• **EXERCISE DETAILS**:
For the entries that follow, restate word for word the line containing "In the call", the line containing "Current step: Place", and every line that lies between them.

• **TASK MATERIAL**:
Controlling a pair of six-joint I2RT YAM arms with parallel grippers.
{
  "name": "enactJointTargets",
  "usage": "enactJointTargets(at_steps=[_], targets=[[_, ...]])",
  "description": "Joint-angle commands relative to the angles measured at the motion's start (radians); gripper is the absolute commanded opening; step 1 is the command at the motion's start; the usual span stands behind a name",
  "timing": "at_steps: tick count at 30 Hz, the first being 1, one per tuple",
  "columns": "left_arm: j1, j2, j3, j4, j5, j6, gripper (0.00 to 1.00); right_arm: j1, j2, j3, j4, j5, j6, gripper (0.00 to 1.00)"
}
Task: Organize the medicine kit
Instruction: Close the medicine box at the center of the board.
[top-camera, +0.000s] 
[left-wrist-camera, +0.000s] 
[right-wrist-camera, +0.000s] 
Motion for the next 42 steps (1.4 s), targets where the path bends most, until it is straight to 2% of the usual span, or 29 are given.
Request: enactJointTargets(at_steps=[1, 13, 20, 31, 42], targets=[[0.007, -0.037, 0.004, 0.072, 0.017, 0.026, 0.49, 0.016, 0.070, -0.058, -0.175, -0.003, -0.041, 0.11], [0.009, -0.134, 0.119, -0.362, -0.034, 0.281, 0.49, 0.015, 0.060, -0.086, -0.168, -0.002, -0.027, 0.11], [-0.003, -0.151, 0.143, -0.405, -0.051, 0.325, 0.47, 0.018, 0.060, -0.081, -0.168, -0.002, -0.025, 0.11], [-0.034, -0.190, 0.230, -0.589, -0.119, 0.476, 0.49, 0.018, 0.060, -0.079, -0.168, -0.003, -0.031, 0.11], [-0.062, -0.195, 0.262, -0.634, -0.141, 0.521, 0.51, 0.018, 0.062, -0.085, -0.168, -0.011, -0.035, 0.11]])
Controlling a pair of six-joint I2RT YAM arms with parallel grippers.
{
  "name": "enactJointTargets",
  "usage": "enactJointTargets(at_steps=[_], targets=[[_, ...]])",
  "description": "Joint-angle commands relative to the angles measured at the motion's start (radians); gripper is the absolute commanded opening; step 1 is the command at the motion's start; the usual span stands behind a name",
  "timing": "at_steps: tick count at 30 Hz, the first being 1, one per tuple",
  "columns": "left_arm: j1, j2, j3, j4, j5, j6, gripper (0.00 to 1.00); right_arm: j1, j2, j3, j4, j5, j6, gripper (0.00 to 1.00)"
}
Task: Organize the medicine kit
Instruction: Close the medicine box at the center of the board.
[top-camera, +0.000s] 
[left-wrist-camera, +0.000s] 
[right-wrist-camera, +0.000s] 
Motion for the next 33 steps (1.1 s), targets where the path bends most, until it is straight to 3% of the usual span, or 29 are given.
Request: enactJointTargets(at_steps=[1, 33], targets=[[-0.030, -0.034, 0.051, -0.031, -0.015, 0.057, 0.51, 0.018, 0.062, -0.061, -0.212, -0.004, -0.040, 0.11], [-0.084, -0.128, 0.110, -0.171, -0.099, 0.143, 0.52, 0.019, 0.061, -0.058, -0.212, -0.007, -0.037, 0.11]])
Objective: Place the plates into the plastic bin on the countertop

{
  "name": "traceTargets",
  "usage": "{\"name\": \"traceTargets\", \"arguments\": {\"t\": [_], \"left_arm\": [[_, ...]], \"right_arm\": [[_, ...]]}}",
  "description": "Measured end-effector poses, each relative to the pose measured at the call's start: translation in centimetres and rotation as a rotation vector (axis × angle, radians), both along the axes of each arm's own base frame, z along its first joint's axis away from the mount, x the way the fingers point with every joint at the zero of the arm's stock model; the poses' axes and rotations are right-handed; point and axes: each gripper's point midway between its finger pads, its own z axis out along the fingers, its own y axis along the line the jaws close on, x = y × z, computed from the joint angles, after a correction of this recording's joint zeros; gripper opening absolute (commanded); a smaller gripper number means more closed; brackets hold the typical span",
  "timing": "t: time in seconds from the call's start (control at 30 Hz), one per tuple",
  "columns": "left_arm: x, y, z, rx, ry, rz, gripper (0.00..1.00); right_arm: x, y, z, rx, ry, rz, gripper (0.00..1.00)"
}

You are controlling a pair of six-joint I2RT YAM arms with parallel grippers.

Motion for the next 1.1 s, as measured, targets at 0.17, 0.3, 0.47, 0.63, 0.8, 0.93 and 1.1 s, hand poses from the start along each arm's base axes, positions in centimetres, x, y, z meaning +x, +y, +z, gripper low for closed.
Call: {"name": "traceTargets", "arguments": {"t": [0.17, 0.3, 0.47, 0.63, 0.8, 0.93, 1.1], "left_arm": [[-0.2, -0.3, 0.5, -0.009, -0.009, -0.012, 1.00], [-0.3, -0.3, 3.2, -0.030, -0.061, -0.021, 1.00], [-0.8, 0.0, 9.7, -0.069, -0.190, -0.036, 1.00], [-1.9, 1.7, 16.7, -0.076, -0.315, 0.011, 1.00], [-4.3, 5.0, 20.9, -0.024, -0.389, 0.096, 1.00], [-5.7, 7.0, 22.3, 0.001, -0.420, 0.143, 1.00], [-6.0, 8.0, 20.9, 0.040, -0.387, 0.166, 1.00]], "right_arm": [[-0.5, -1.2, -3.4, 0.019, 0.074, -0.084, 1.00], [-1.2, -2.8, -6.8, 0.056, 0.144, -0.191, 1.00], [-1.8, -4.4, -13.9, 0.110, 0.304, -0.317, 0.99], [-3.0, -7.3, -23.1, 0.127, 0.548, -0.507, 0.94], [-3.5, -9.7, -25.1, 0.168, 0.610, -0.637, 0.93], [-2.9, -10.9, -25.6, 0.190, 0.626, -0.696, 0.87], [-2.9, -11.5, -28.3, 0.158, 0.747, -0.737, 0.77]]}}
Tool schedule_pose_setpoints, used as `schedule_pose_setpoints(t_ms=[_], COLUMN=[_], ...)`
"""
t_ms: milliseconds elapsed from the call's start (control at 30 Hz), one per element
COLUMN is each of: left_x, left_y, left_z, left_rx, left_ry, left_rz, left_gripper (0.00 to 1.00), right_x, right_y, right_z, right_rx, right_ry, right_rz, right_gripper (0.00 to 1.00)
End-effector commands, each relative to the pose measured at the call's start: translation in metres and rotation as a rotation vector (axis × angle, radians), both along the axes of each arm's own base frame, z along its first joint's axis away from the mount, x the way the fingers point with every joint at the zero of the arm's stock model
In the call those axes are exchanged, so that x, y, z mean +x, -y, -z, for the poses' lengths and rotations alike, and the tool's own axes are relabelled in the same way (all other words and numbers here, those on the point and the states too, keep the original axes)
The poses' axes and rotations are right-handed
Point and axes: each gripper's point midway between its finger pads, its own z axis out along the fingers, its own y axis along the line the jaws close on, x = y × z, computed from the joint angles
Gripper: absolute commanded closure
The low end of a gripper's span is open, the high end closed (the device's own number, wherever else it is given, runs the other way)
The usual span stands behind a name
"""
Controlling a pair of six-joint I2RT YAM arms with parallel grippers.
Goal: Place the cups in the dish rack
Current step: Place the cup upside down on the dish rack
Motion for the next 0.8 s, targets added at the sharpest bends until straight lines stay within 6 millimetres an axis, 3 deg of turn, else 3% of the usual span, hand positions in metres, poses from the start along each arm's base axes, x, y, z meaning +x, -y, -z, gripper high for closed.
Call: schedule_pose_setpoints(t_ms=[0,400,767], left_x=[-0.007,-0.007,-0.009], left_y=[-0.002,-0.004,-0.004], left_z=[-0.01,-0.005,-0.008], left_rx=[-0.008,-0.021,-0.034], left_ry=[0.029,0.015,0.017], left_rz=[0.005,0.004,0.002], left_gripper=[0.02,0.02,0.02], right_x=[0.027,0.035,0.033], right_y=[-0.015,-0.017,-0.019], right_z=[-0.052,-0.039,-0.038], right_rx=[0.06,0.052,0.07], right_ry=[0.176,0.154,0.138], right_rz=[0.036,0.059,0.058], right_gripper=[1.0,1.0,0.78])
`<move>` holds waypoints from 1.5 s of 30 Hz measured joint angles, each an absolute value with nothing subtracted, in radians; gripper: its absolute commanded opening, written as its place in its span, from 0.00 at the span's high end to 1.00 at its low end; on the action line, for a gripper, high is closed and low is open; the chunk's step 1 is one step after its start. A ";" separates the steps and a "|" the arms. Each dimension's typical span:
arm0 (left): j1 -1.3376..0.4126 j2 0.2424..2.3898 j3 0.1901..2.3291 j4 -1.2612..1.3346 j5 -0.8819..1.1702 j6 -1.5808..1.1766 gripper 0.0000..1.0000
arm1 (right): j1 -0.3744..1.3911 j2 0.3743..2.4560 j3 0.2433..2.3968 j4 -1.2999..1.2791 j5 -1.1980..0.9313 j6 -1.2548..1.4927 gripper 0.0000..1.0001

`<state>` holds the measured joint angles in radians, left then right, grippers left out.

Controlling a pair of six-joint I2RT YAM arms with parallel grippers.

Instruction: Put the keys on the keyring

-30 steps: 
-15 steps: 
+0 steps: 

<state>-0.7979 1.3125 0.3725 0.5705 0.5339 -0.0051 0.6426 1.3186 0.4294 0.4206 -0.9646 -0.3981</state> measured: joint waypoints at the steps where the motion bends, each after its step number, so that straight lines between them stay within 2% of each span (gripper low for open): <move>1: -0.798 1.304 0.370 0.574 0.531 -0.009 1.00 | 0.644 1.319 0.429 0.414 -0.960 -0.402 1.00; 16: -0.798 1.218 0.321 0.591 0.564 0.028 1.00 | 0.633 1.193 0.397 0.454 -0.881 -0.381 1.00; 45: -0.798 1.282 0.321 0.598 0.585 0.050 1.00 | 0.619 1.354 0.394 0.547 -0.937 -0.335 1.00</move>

• **RESPONSE AREA**:
In the call those axes are exchanged, so that x, y, z mean +x, -y, -z, for the poses' lengths and rotations alike, and the tool's own axes are relabelled in the same way (all other words and numbers here, those on the point and the states too, keep the original axes)
The poses' axes and rotations are right-handed
Point and axes: each gripper's point midway between its finger pads, its own z axis out along the fingers, its own y axis along the line the jaws close on, x = y × z, computed from the joint angles
Gripper: absolute commanded closure
The low end of a gripper's span is open, the high end closed (the device's own number, wherever else it is given, runs the other way)
The usual span stands behind a name
"""
Controlling a pair of six-joint I2RT YAM arms with parallel grippers.
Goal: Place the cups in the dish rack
Current step: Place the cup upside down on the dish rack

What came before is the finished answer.